Interestingly, however, while ARID2 is required for the upregulation of ALDH1A1 seen with PBRM1 deficiency and the corresponding increase in tumorigenic potential, the core PBAF subunits SNF5 and BRG1 seem dispensable. While subtle changes in the level of open chromatin could be occurring and having impact, the seeming stability of chromatin accessibility and dispensability of the actual chromatin remodeling subunits (BRG1 and BRM) suggest that the ARID2 complex devoid of PBRM1 could be acting at least partially in more novel, uncharacterized ways to affect transcription. Of note, this does not preclude the necessity of chromatin remodeling or BRG1 for other oncogenic effects of PBRM1 loss in ccRCC, as has been seen in other studies¹⁸. Alternatively, the regulation of ALDH1A1 expression by ARID2 in the PBRM1-deficient setting could be explained by loss of proper functioning of the higher molecular-weight complex containing ARID2 (and potentially PBRM1) seen in the 786-O control cells. This model would also account for the chromatin accessibility and SNF, BRG1, and BRM findings. Further work is needed to better elucidate this mechanism and characterize the composition and function of the higher molecular-weight ARID2-containing complex.

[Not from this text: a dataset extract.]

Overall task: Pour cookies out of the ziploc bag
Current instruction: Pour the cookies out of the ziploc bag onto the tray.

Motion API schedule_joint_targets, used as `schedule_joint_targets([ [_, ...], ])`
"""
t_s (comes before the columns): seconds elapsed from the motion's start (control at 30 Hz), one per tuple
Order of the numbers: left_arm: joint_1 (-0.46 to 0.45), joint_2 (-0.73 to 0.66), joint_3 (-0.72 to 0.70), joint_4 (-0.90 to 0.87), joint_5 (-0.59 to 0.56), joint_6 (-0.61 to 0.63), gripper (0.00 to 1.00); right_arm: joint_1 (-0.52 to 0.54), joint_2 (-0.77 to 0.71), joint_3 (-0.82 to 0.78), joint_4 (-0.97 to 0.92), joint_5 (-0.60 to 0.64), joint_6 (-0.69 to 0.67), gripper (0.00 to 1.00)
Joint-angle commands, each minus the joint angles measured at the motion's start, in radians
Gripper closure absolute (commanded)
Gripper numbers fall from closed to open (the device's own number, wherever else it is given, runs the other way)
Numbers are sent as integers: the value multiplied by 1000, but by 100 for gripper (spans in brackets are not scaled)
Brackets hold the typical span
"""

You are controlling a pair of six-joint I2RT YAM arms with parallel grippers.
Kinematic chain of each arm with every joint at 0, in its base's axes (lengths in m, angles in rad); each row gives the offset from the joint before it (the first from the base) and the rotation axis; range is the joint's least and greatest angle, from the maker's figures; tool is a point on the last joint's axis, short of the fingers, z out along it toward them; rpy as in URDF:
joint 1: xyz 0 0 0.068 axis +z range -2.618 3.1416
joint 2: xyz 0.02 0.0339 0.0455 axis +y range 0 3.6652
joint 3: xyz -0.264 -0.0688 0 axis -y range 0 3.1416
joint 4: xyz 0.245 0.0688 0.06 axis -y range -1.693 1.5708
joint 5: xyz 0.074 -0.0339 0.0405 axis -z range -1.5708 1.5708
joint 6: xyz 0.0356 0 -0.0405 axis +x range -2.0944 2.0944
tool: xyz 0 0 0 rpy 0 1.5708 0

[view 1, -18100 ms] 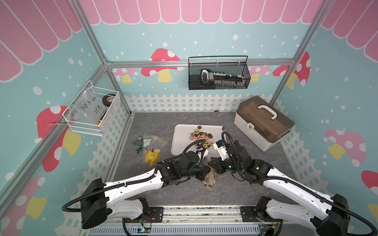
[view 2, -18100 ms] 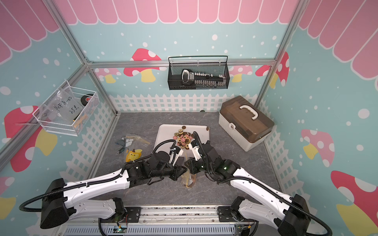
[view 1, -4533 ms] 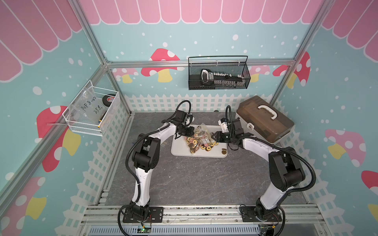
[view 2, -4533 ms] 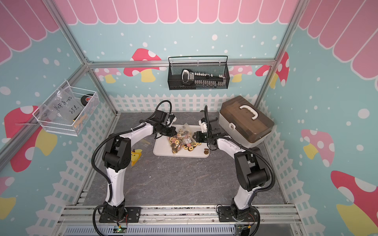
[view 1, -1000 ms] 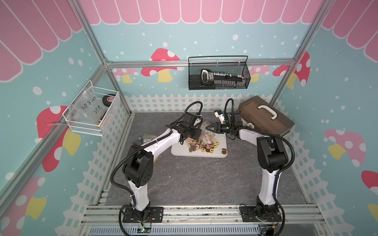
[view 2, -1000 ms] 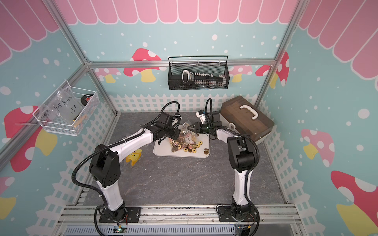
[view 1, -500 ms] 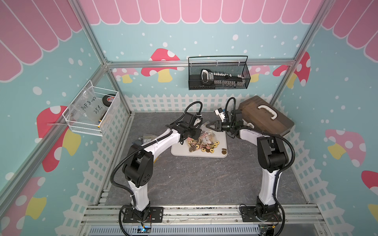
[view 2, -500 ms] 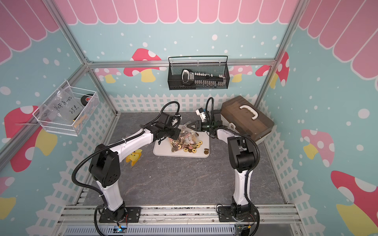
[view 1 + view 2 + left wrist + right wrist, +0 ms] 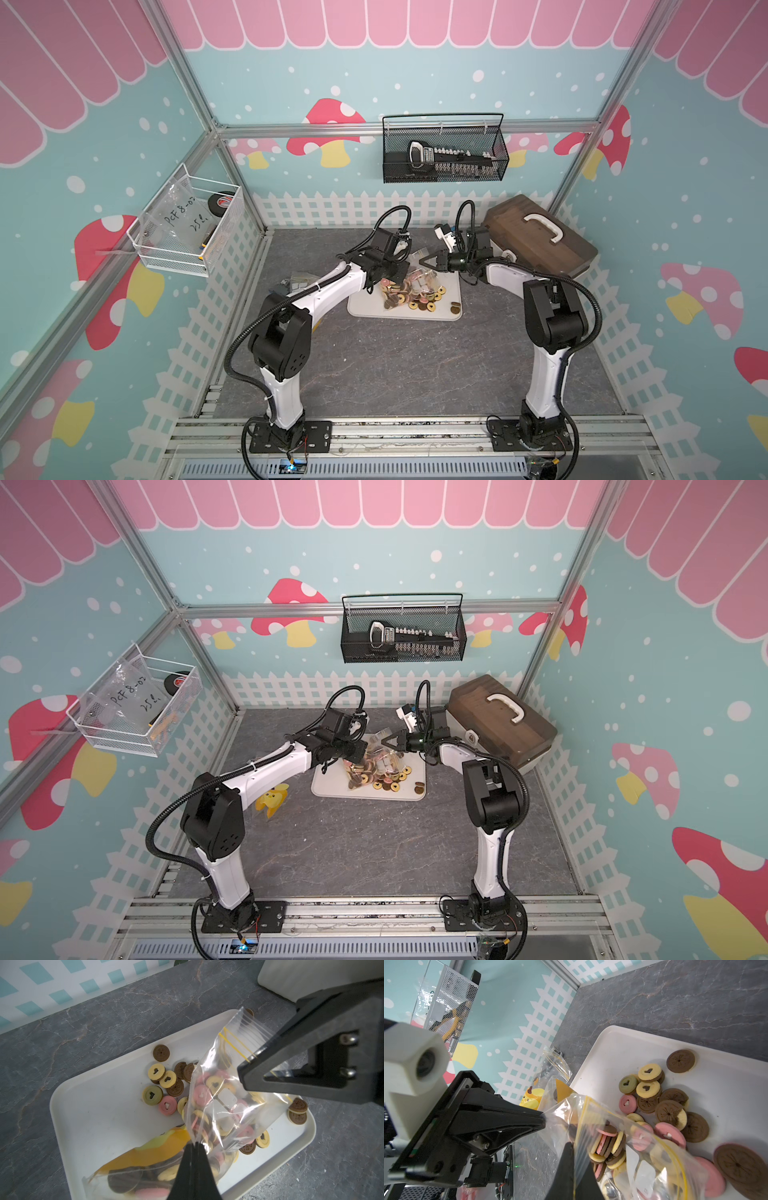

We decided to further investigate PBRM1 regulation of ALDH1A1 expression. Numerous studies have identified ALDH1A1 as a marker of tumor-initiating cells, although it is unclear if ALDH1A1 promotes tumorigenicity and how it does so. Not much is known about the regulation of ALDH1A1 expression in cancer, although recent studies have posited upregulation by β-catenin or Smad4-mediated repression in prostate cancer cells^70,71. Another study has described inhibition of ALDH1A1 by post-translational acetylation in breast cancer cells, which is reversed by SIRT2 action downstream of NOTCH signaling⁷². Our results indicate a novel method of regulation by PBRM1. The association between PBRM1 status and ALDH1A1 levels was confirmed in multiple primary tumor datasets of ccRCC. The association was also seen in the immortalized breast line MCF10A, as well as MEFs where Pbrm1 was deleted by Cre recombinase, suggesting that PBRM1 may play a role in retinoic acid homeostasis outside of the malignant setting. Additionally, our results suggest that ALDH1A1 is more than just a marker of tumor-initiating cells but can directly increase the tumorigenic potential of cells. Regulation of retinoic acid biosynthesis and signaling may also have important implications for PBRM1’s role in modifying the tumor immune microenvironment. A recent study found that increased retinoic acid production by tumors because of IL-13 stimulation from the tumor microenvironment generates a more immunosuppressive microenvironment that promotes tumor immune evasion and tumor growth⁷³. Regulation of ALDH1A1 by PBRM1 and ARID2 may represent an alternative or additional mechanism of modulating retinoic acid levels in the tumor microenvironment, although additional work here is needed. Overall, our data offer the intriguing possibility that targeting ALDH1A1 could be beneficial for cancer patients with PBRM1 mutations.

Implications.

This study implicates the SWI/SNF subunit and tumor suppressor PBRM1 in the regulation of promoter histone modifications and retinoic acid biosynthesis and signaling pathways in ccRCC and functionally validates one such target gene, the aldehyde dehydrogenase ALDH1A1.